One of my clients use a VB.NET/MS SQL Server application which I built for them. They accidentally deleted a widget from their database. The application keeps track of about 200 widgets per year. These widgets are complex things whose key variable information is held in 8 seprerate tables. This particular widget had 111 children and involved over 1900 seperate records across the 8 tables. The records are linked using sequential number primary keys. Restoring this record is not a trivial cut and paste job.
I had done something similar to this with a proper database before. Then I used mysqldump to export the data into a set of SQL INSERT statements. Next I cleaned up these leaving only the ones I wanted and then ran the SQL script which inserted the required records into the live database.
After a bit of looking around Microsoft SQL Server Database Publishing Wizard came to the rescue. It can basically take a snapshot of your database into an SQL script which you can then run against a different database.
I got it here
When installing “Microsoft SQL Server Database Publishing Wizard” It complained about some missing dependancies, but it also showed me where to get them.
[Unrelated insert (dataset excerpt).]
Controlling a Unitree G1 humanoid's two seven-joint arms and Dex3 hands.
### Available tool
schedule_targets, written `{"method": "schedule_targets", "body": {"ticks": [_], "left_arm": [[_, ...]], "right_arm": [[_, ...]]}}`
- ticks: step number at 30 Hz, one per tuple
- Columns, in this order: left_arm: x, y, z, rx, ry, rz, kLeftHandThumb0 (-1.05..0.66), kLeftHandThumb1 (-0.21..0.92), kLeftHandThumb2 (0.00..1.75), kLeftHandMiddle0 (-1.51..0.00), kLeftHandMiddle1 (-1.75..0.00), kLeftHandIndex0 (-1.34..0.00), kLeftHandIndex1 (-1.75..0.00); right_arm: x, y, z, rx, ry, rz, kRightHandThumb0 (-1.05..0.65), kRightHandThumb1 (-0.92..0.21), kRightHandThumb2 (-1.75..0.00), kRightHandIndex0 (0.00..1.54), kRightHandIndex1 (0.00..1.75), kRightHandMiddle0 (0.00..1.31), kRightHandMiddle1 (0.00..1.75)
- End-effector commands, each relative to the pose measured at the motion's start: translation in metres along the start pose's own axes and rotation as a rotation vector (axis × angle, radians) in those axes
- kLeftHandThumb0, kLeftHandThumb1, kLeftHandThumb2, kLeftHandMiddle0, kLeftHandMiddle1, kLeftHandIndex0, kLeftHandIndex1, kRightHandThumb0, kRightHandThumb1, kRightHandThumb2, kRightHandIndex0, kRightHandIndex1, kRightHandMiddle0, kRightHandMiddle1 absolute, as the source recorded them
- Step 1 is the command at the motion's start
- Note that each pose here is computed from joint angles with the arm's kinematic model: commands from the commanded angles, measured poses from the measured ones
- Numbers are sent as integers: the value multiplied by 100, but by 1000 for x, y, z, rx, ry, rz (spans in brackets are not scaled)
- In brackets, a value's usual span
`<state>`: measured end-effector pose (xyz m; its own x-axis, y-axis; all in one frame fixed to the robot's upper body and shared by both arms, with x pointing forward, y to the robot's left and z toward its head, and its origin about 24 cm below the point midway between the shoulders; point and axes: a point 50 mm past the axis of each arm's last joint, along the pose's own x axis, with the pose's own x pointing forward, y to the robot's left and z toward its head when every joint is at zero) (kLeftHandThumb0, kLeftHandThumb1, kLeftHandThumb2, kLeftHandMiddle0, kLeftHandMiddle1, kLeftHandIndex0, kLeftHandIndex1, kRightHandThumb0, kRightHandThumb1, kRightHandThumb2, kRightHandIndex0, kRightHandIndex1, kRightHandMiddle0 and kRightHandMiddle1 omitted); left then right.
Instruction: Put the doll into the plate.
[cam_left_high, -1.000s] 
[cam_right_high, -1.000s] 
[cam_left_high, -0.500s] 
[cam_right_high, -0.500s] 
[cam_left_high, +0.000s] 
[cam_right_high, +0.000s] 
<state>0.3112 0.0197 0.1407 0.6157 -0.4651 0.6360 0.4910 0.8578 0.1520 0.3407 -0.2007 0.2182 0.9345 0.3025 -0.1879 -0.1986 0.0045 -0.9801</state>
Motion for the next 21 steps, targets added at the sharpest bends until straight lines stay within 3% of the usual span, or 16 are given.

Then I loaded up the backup database on my test system. Deleted all other widgets except the one I wanted. Then I checked the database to make sure the only records in the 8 tables were pertaining to the required widget. Then I ran Microsoft SQL Server Database Publishing Wizard to generate the SQL script. Then I edited the script and removed any extraneous lines leaving only the INSERT statements. It looked something like 1900 lines of this:
INSERT [dbo].[WidgetChildQtys] ([id], [widget_child], [qty]) VALUES (14007, 5308, 3000)
INSERT [dbo].[WidgetChildQtys] ([id], [widget_child], [qty]) VALUES (14008, 5308, 5000)
INSERT [dbo].[WidgetChildQtys] ([id], [widget_child], [qty]) VALUES (14009, 5308, 10000)
When restoring a bunch of records like this, because the database has changed since they were removed, there is no guarantee that they will simply import correctly. It will be fine provided none of the primary keys you are importing have been hijacked by any new records in the meantime. I waited until I could shut down the application. Then I did a test on a copy before I restored to, and reinstated the live database.